Jeżeli nie ma “tego czegoś” pomiędzy dwojgiem ludzi to co z tym zrobić? Co może pomóc
skoro zaklęcia nic nie pomogą?
Można się tylko z tym pogodzić i iść dalej swoją drogą.
A co jak nie da rady? To nie takie proste.
Dlaczego nie takie proste? Jak nie ma to i nie będzie. Można się zaprzyjaźnić. Czy od razu muszą być fajerwerki? Nikt się do uczucia nie zmusi, no bo niby jak?
No wiadomo, że zmusić się nie da, ale co jak nie można zapomnieć?
Jak nie można zapomnieć i się za kimś tęskni? To już inna para kaloszy. Tu już chodzi o uczucie, które jest, tyle, że nie odwzajemnione. Na to też specjalnie rady nie ma. Tutaj tylko czas zagoi rany. Tak jak w żałobie.
Niestety, chyba nic innego nie można poradzić.
Ale za to zapewniam, że ta rada jest skuteczna. Po czasie tęsknota naprawdę zblaknie, a potem gdzieś całkiem zniknie. Najtrudniej jest przetrwać początek. Potem już jest “z górki”.
W młodzieńczych latach zakochiwałem się w koleżankach, które, jak na złość nie chciały zakochać się we mnie, co nie bardzo mi się podobało. No to przemyślałem temat i postanowiłem zakochiwać się w takich, co one też się we mnie zakochają. Jak postanowiłem, tak zrobiłem i…, poszło z górki. Ale, jak to w życiu, każdy kij dwa końce ma i tak się porobiło, że dana koleżanka bardzo nie lubiła gdy mnie przechodziło, bo inna rzeczona koleżanka pojawiała się na linii frontu, i z tego bywały problema. Za dużo na tem świecie fajnych i ładnych koleżanek…
Oj
Mozna wyjsc za maz/ozenic się z rozsądku to wymaga myslenia
Może są tabletki na brak miłości
Lubczyk i zaklecie piekna i mloda?
Pewnie, że można z rozsądku, tylko po co zaraz za mąż?
Okonek, tak szczerze, to “z rozsądku”, to … to taka trochę prostytucja. Lepiej wcale.
Tabletki jednak odradzam.

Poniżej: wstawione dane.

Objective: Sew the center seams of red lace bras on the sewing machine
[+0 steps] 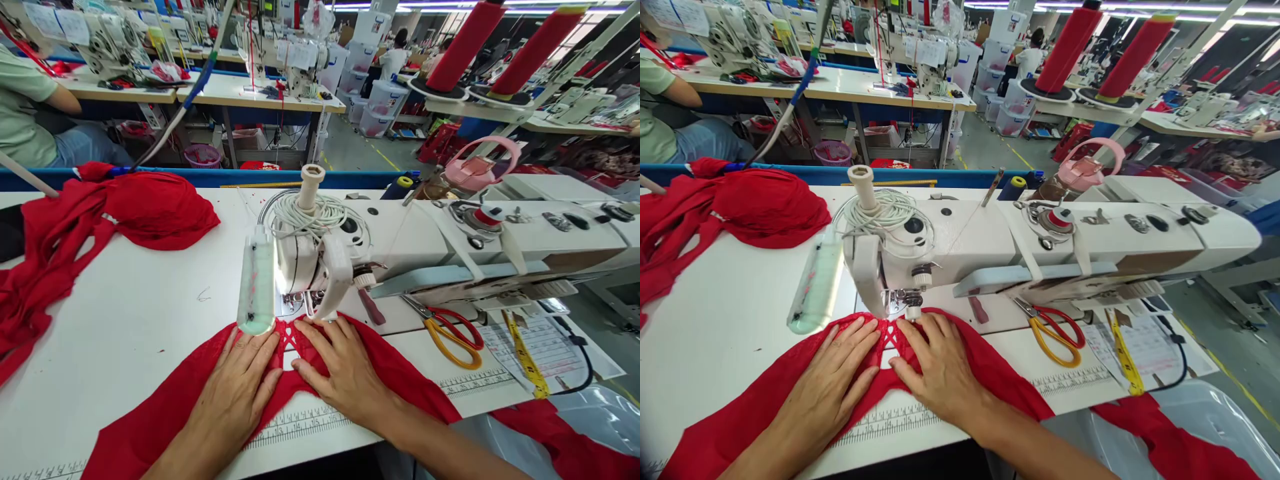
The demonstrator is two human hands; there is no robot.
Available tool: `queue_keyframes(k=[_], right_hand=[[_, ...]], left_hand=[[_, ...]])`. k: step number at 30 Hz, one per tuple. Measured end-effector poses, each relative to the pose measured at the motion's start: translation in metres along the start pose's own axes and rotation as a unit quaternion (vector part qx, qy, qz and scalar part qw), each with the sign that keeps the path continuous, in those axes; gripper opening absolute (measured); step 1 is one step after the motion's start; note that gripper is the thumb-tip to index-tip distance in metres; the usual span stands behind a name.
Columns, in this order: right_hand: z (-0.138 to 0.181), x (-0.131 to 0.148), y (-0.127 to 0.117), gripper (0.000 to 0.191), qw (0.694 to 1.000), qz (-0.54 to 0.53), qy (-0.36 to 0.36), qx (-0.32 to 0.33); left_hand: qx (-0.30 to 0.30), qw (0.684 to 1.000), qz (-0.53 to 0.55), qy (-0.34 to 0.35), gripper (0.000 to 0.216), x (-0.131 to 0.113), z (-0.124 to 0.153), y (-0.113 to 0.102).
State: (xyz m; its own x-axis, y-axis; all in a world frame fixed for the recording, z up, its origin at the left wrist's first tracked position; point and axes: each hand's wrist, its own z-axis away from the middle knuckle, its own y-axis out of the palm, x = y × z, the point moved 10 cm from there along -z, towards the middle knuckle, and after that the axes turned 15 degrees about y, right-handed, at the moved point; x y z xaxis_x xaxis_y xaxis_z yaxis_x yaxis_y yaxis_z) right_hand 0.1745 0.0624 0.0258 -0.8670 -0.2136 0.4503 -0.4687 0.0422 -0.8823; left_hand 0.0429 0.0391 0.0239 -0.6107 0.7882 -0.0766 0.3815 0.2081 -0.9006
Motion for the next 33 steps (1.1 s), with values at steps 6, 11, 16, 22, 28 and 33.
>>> queue_keyframes(k=[6, 11, 16, 22, 28, 33], right_hand=[[0.002, 0.001, 0.001, 0.053, 0.999, 0.040, -0.018, -0.002], [0.002, -0.001, 0.002, 0.056, 0.998, 0.052, -0.016, 0.024], [0.003, -0.001, 0.002, 0.054, 0.999, 0.048, -0.018, 0.013], [0.002, -0.001, 0.000, 0.054, 0.999, 0.042, -0.017, 0.009], [0.002, -0.002, 0.003, 0.053, 0.999, 0.024, -0.011, 0.039], [0.001, -0.001, 0.002, 0.054, 0.999, 0.008, -0.013, 0.040]], left_hand=[[0.022, 1.000, 0.011, -0.014, 0.045, 0.003, 0.001, 0.004], [0.059, 0.998, 0.010, -0.021, 0.046, 0.003, 0.004, 0.012], [0.064, 0.997, 0.028, -0.036, 0.048, 0.004, 0.005, 0.013], [0.061, 0.998, 0.018, -0.018, 0.043, 0.001, -0.001, 0.008], [0.062, 0.998, 0.024, -0.015, 0.044, 0.002, -0.001, 0.009], [0.057, 0.998, 0.035, -0.017, 0.044, 0.002, 0.000, 0.006]])
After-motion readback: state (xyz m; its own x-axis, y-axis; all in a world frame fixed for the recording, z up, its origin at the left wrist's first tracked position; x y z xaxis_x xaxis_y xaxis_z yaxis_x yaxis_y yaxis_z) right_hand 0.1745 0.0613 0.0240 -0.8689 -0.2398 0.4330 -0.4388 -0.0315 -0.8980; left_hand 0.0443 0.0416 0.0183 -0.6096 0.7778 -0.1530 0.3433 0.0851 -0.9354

Bo jak człowiekowi wszystko wisi, a czas leci to tez niedobrze.
Lubczyk działa moczopędnie.
Niestety
No, jeśli wisi zupełnie wszystko, to faktycznie nie za dobrze.
Lepsze jest wtedy to co w kraju gdzie mieszkam? Piso compartido dzielimy sie przestrzenia
Jest też i nie wymarło hotel jako mieszkanie
Oj, to nie można mieć za dużo ciuchów do mieszkania z nimi chyba ?
Ubranie mozna miec w leasingu
?
A jak czegoś nie ma to nie ma. Ma się spokój.